[What the task asks]
Please transcribe the listing below in full and word for word, without its pictures.

[Information provided]
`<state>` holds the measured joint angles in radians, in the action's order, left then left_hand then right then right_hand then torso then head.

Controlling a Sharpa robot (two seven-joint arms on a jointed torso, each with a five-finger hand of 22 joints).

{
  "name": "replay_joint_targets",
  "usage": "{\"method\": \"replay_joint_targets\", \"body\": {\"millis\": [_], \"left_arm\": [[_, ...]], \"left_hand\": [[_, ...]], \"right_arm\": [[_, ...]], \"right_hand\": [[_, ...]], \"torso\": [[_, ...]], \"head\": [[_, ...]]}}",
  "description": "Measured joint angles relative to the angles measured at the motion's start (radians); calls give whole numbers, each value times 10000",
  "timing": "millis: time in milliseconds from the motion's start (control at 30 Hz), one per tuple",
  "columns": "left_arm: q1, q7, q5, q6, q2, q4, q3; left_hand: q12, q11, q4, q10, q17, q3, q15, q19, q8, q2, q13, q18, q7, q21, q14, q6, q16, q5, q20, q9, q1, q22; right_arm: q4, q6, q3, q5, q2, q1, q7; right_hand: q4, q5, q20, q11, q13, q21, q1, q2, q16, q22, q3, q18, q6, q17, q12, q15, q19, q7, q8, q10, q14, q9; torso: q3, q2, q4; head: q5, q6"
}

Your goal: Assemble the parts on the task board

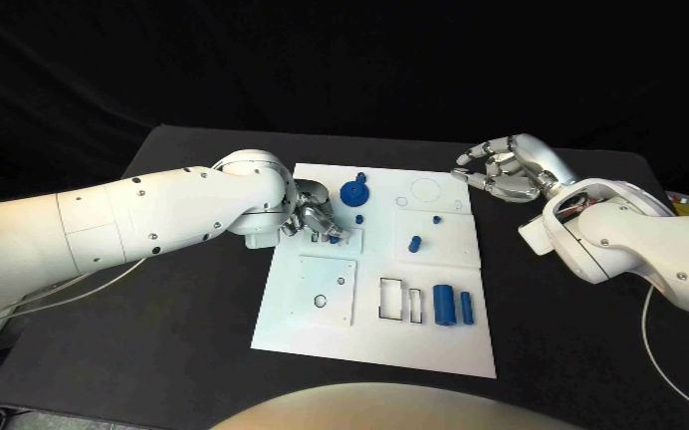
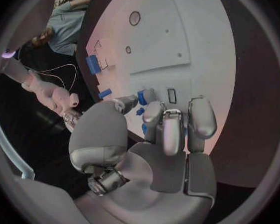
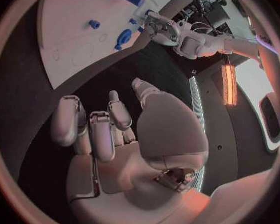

[Response for this exercise]
`<state>` holds the measured joint angles in radians, in the action's order, left then left_hand then right then right_hand then torso then head.

Controlling a Sharpa robot (two seven-joint arms on a jointed torso, each with a five-finger hand of 22 joints).

{
  "name": "replay_joint_targets",
  "usage": "{\"method\": \"replay_joint_targets\", \"body\": {\"millis\": [_], \"left_arm\": [[_, ...]], \"left_hand\": [[_, ...]], \"right_arm\": [[_, ...]], \"right_hand\": [[_, ...]], \"torso\": [[_, ...]], \"head\": [[_, ...]]}}",
  "description": "Measured joint angles relative to the angles measured at the motion's start (radians); calls give whole numbers, each value times 10000",
  "timing": "millis: time in milliseconds from the motion's start (control at 30 Hz), one per tuple",
  "columns": "left_arm: q1, q7, q5, q6, q2, q4, q3; left_hand: q12, q11, q4, q10, q17, q3, q15, q19, q8, q2, q13, q18, q7, q21, q14, q6, q16, q5, q20, q9, q1, q22; right_arm: q4, q6, q3, q5, q2, q1, q7; right_hand: q4, q5, q20, q11, q13, q21, q1, q2, q16, q22, q3, q18, q6, q17, q12, q15, q19, q7, q8, q10, q14, q9; torso: q3, q2, q4; head: q5, q6"
}

Your goal: Assemble the parts on the task board

The requested output has been fully supplied.